Il dit ; le Messager, tueur d’Argos, n’a garde de dire non. À ses pieds aussitôt il attache ses belles sandales, divines, toutes d’or, qui le portent sur la mer et sur la terre infinie avec les souffles du vent. Il saisit la baguette au moyen de laquelle il charme à son gré les yeux des mortels ou réveille ceux qui dorment. Sa baguette en main, il prend son essor, le puissant tueur d’Argos, et vite il arrive en Troade, à l’Hellespont. Il se met alors en marche, sous l’aspect d’un jeune prince, chez qui commence à percer la moustache, et dont l’âge entre tous est charmant.

(D’abord apeurés, Priam et le vieux héraut qui l’accompagne entrent en conversation avec le jeune homme qui se prétend l’écuyer d’Achille et se propose comme guide.)
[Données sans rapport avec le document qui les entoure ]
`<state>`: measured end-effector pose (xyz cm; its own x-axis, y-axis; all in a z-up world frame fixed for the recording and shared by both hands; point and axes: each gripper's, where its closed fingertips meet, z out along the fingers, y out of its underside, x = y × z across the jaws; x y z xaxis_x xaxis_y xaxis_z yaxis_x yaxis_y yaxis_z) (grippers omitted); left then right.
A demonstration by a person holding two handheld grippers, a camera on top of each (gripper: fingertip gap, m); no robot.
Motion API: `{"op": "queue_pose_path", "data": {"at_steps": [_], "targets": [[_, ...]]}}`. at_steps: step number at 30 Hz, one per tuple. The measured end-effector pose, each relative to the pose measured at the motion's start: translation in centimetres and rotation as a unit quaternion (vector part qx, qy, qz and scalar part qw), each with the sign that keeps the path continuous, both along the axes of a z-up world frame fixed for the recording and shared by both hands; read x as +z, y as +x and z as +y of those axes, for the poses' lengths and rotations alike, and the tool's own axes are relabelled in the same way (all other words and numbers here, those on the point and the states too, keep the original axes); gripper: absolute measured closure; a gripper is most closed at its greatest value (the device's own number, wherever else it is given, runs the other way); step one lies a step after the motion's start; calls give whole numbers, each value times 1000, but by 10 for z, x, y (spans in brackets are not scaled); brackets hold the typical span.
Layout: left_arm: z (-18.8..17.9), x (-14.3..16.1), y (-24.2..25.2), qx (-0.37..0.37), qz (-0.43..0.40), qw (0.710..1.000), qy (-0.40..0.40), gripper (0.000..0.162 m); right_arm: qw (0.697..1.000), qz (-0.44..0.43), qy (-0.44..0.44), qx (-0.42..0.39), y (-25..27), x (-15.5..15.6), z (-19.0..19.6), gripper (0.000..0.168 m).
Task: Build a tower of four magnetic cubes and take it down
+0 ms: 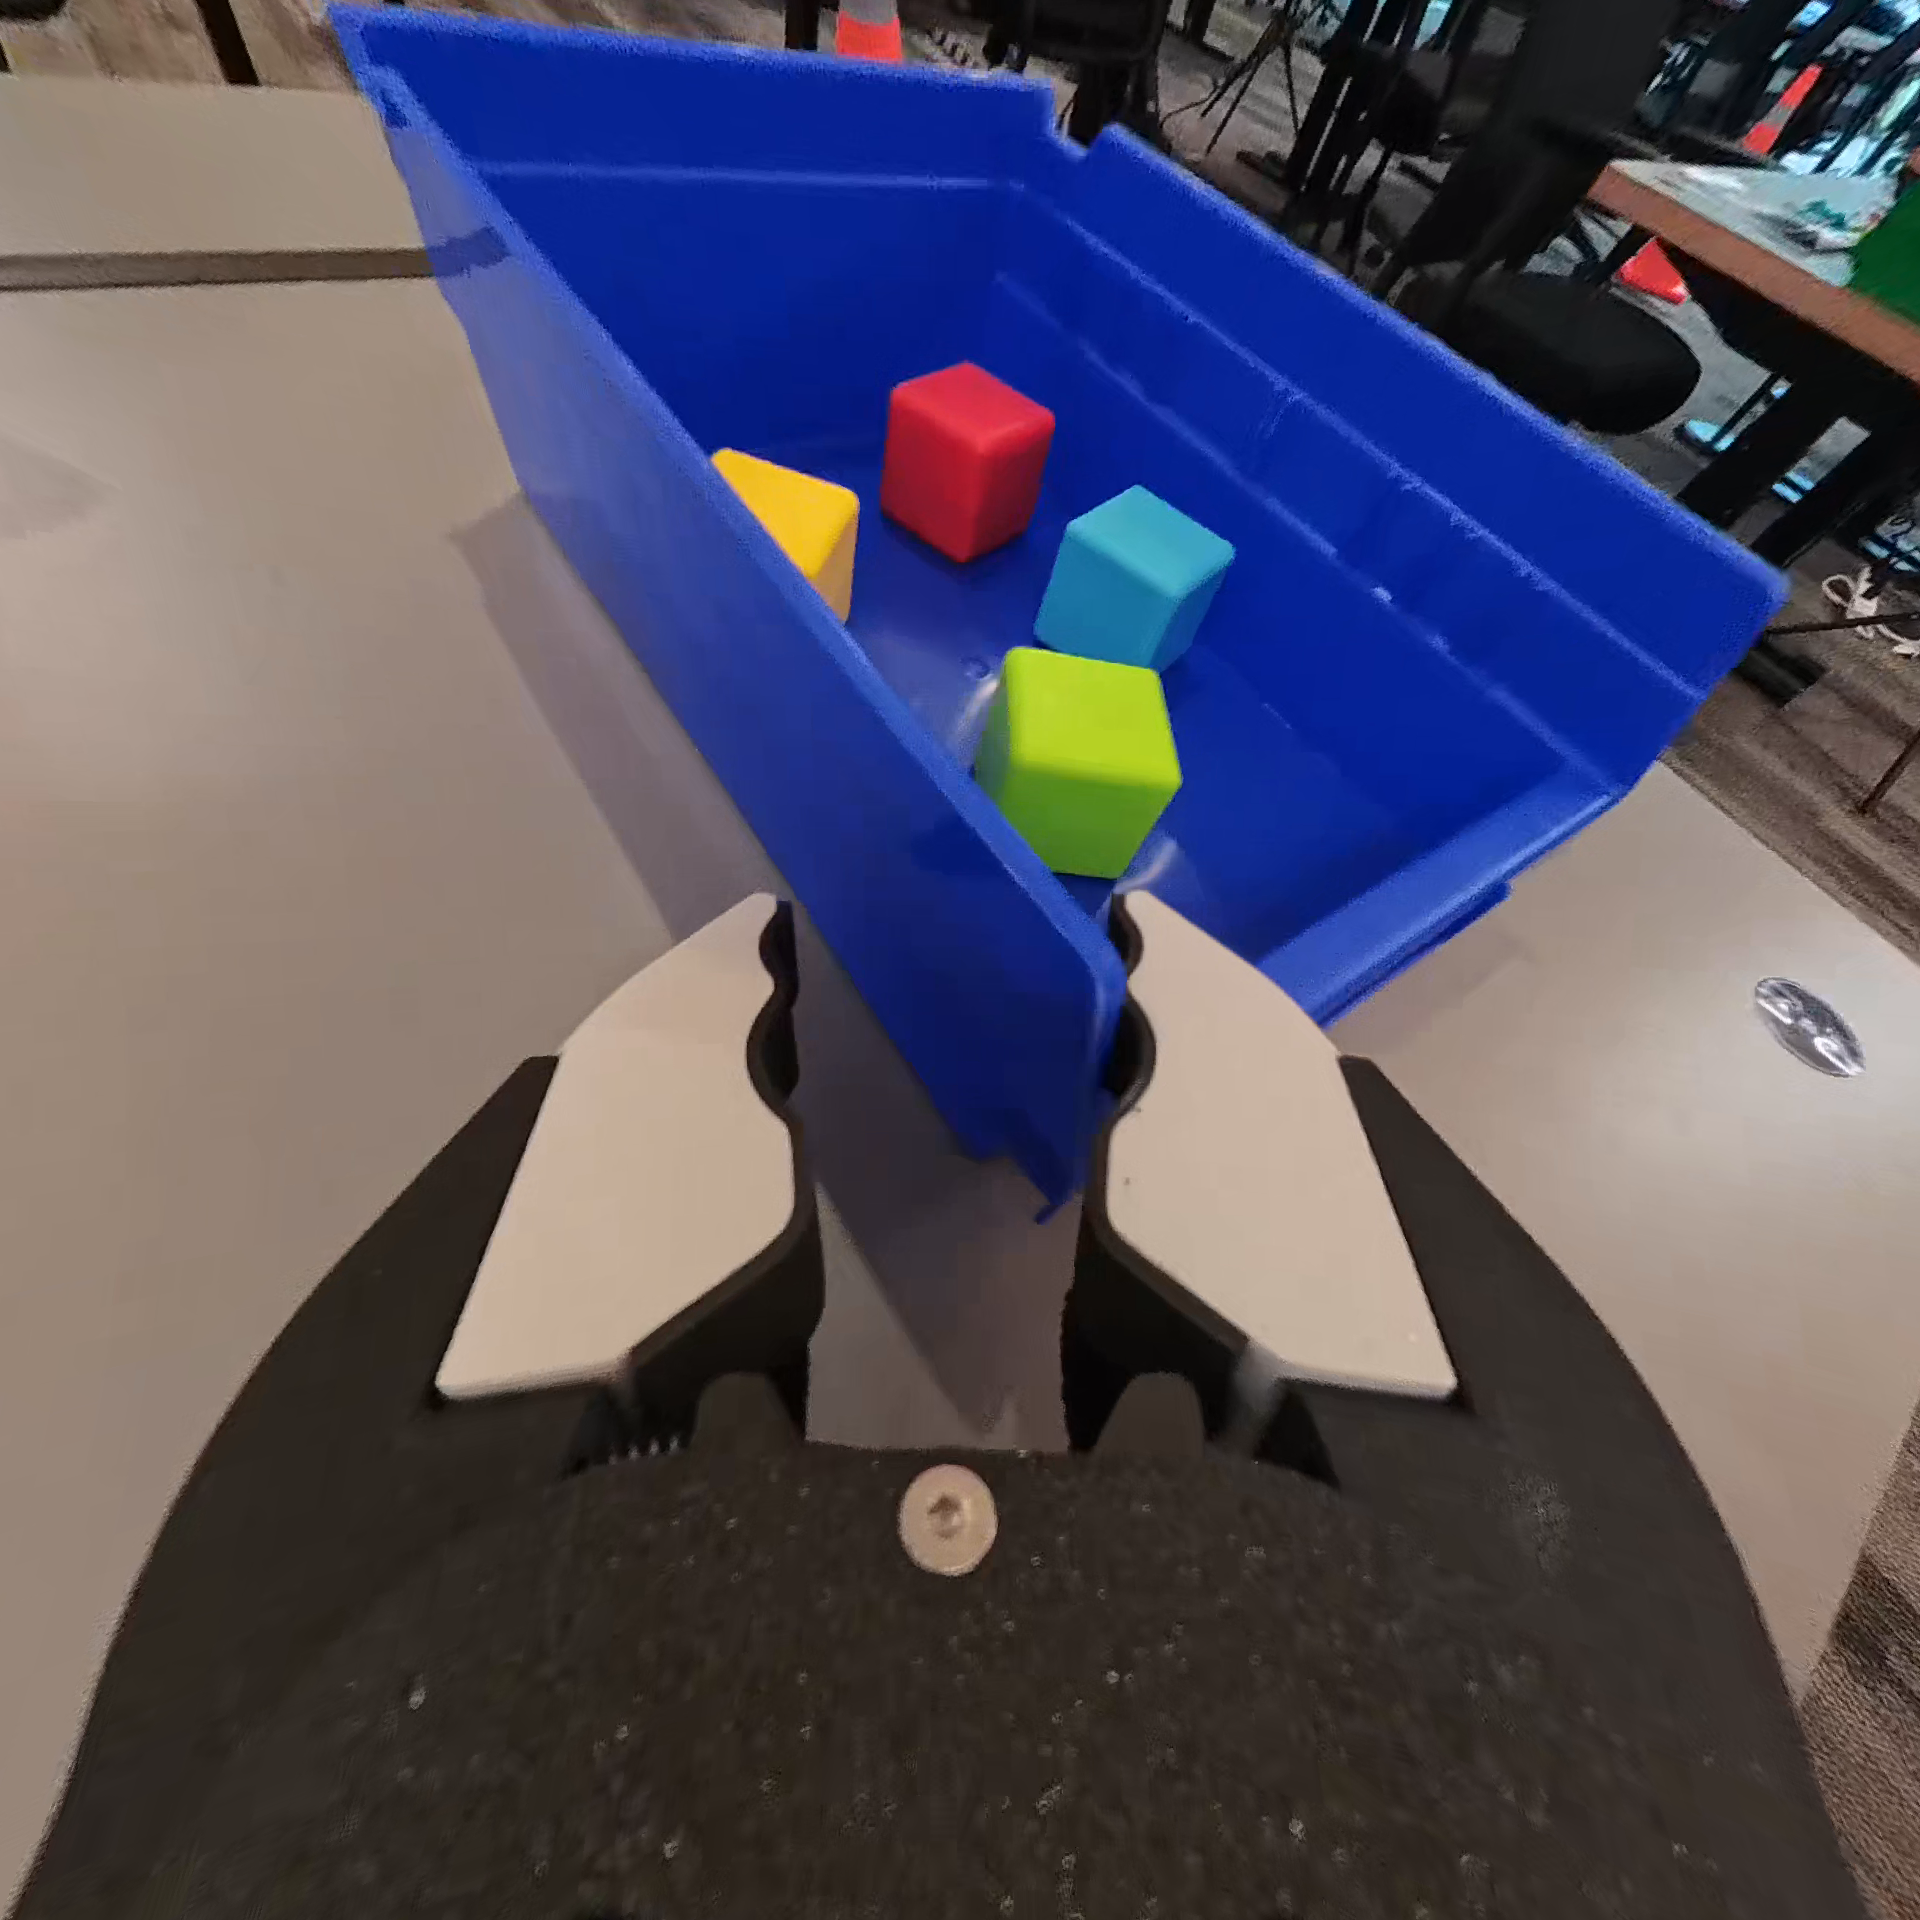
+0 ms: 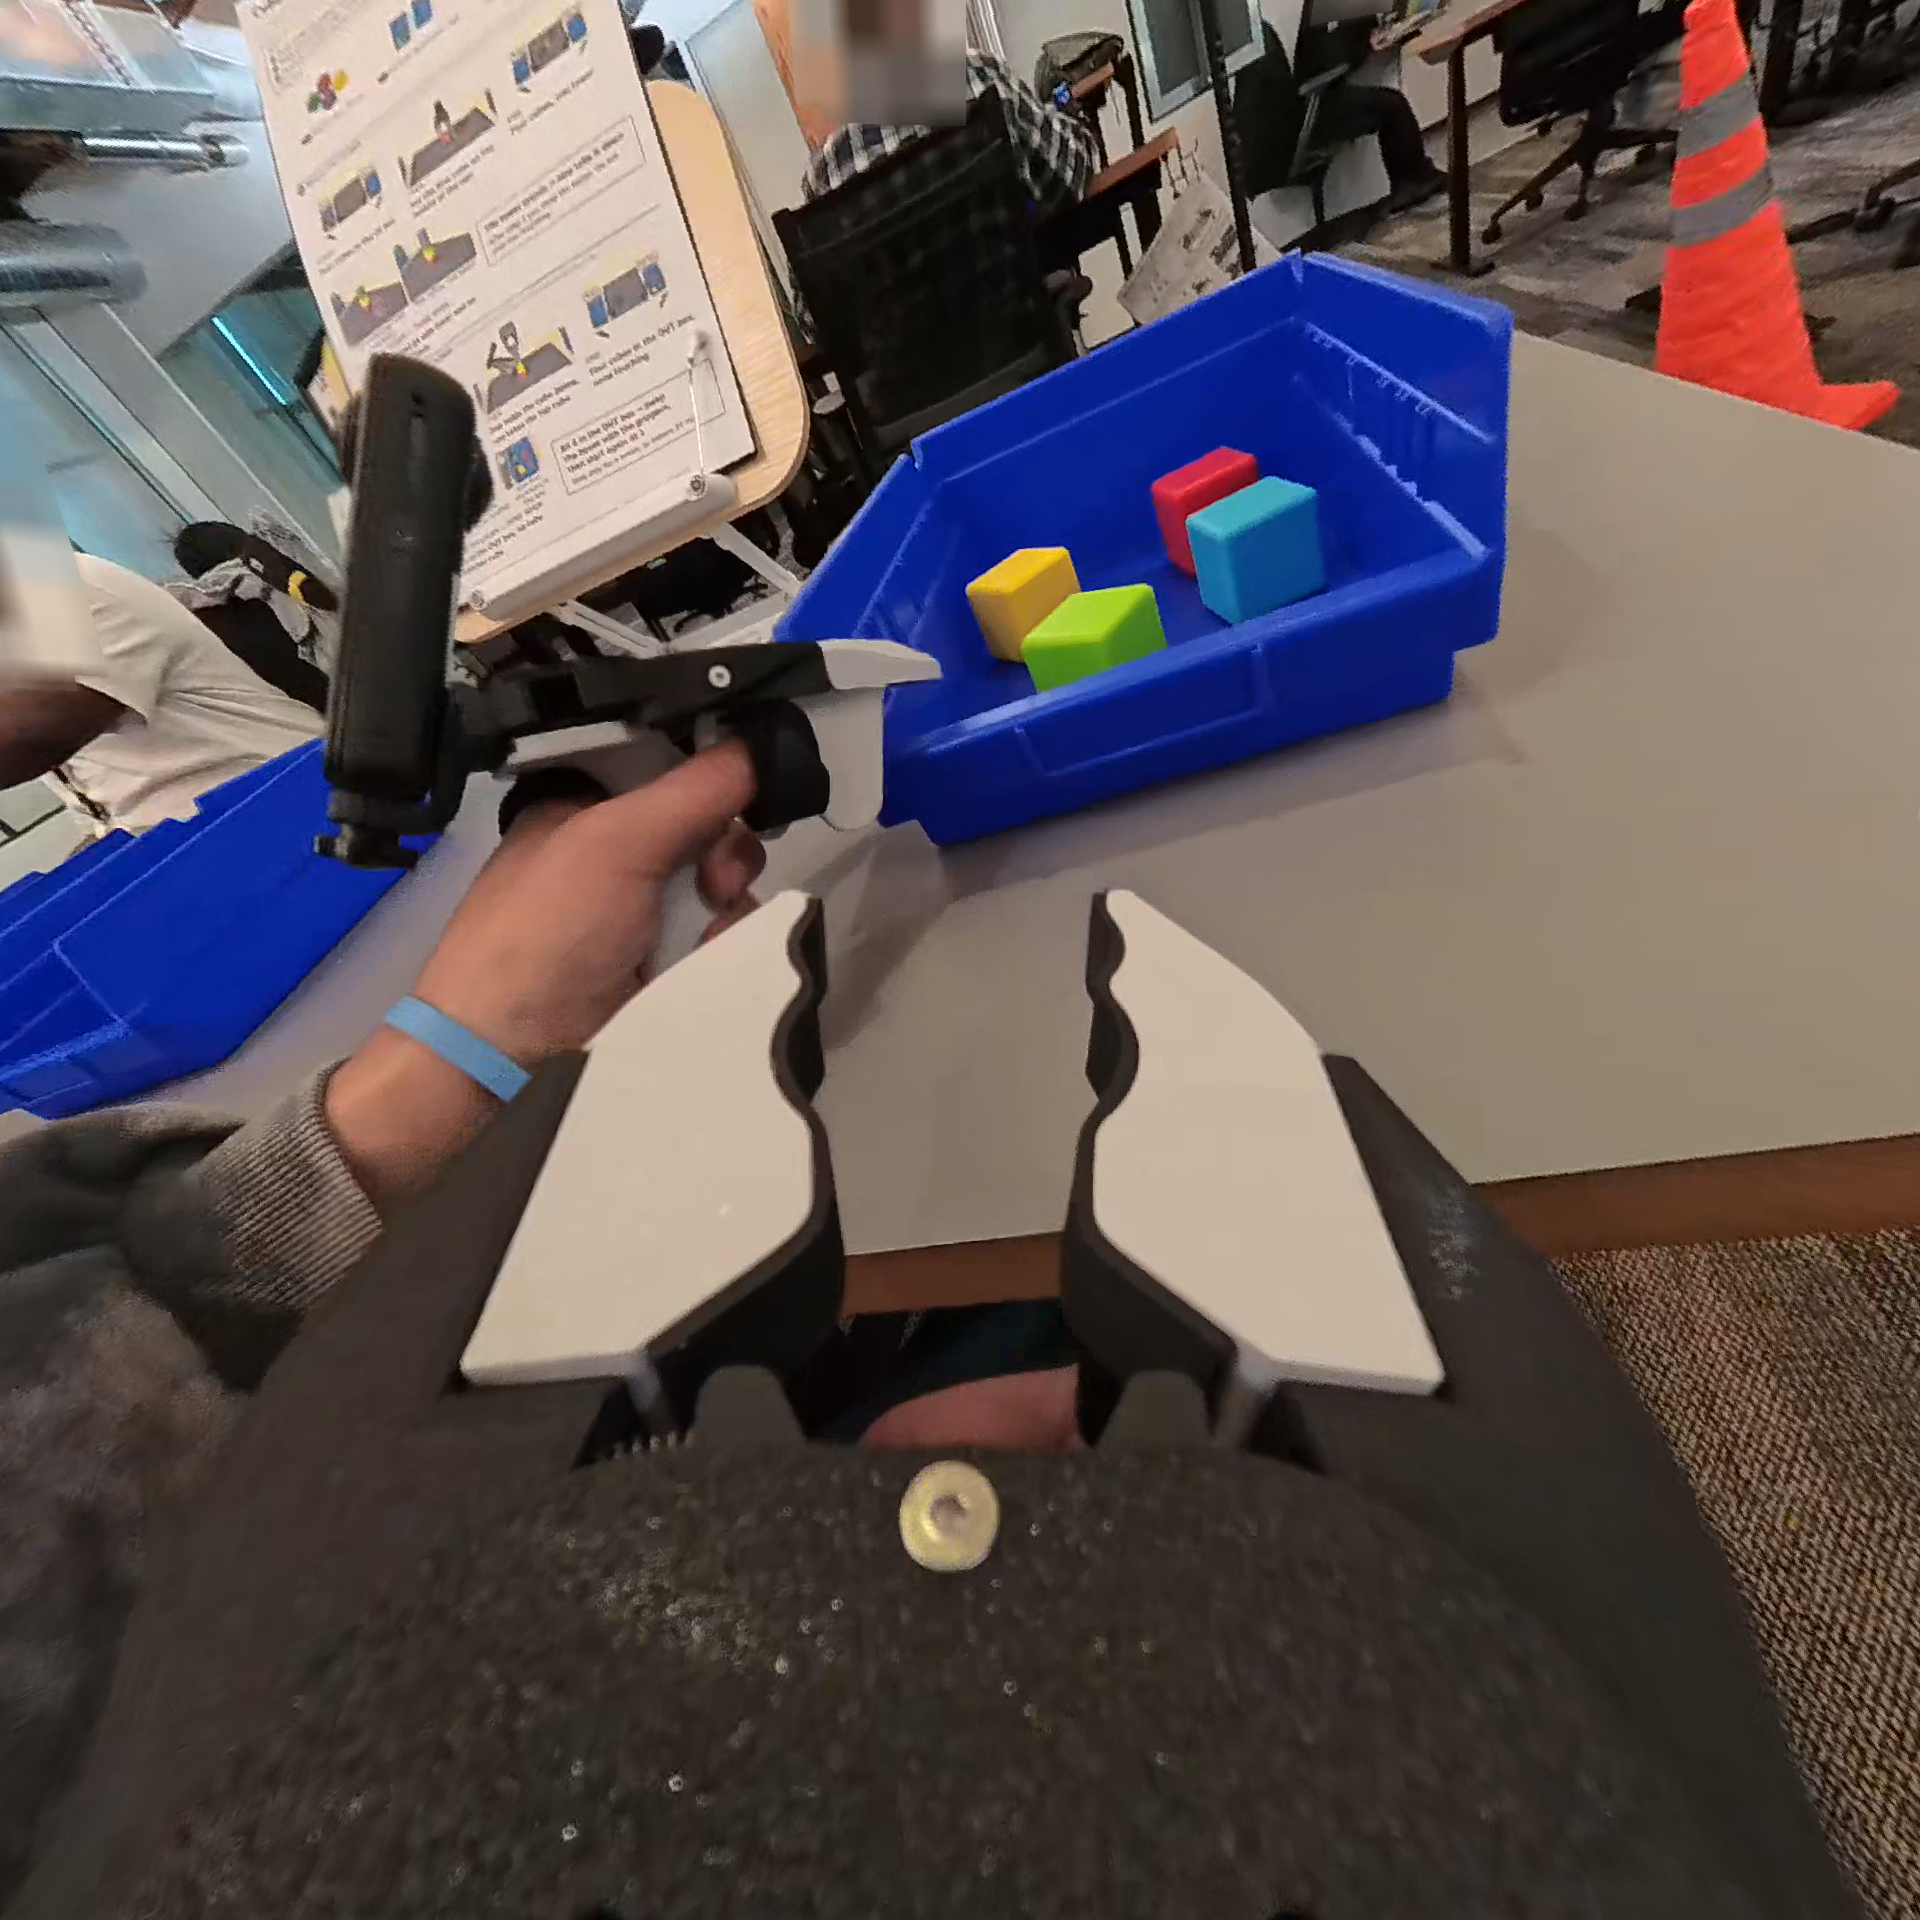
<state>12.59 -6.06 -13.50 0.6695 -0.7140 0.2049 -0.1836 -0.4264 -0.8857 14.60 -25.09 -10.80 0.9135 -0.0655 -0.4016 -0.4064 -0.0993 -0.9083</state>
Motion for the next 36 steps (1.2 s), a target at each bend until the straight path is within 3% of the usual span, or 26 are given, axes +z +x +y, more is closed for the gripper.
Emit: {"op": "queue_pose_path", "data": {"at_steps": [2,5,9,13,16,19,22,24,27,30,34,36], "targets": [[5,-5,1,-2,7,1000,-9,104,1000,-2,-5,-7,2,-2,2,120],[9,-4,-2,-4,20,1000,4,129,999,-24,-17,-23,10,-1,13,120],[15,-3,-18,12,26,1000,4,138,996,-54,-33,-65,32,4,46,120],[20,-1,-38,47,7,999,-1,146,984,-88,-92,-124,56,-9,79,117],[17,0,-45,58,6,998,4,148,984,-99,-97,-110,54,-10,99,140],[12,1,-57,65,2,998,8,151,983,-101,-40,-145,62,7,101,145],[4,1,-66,66,5,998,13,153,989,-94,-72,-89,44,-5,113,149],[1,1,-72,70,9,997,17,155,985,-115,-65,-114,44,4,109,156],[3,3,-82,84,12,996,26,158,973,-178,-36,-144,30,23,89,137],[4,2,-86,85,16,996,24,158,941,-222,-19,-254,51,37,57,133],[-2,3,-88,93,9,995,26,158,959,-168,-101,-203,52,-1,84,125],[-5,3,-89,93,11,995,28,158,960,-166,-112,-194,49,-5,91,130]]}}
«Je suis prêt à te servir de guide, avec zèle, et jusqu’à l’illustre Argos, aussi bien à bord d’une nef rapide, qu’en t’accompagnant à pied. Nul n’aurait tel mépris de ton guide qu’il osât l’attaquer.» Ainsi dit le dieu Bienfaisant et, sautant dans le char à chevaux, vite il prend en main le fouet et les rênes, en même temps qu’aux chevaux et aux mules il insuffle une noble ardeur. Ils arrivent ainsi au mur et au fossé qui protègent les nefs. Les gardes déjà s’occupent du repas du soir. Sur tous, le Messager, tueur d’Argos, verse alors le sommeil. Sans tarder, il ouvre la porte, en écartant les barres, et il fait entrer Priam, avec les splendides présents que porte le chariot. [...] Hermès Bienfaisant ouvre au vieillard ; il fait entrer les glorieux présents destinés au rapide fils de Pélée, puis il saute du char à terre et dit : «Vieillard, c’est un dieu immortel qui est venu à toi : je suis Hermès. Mon père lui-même m’a placé près de toi, pour te servir de guide. Mais je vais repartir ; je ne m’offrirai pas aux regards d’Achille : on trouverait mauvais qu’un dieu immortel montrât à des mortels faveur si manifeste.»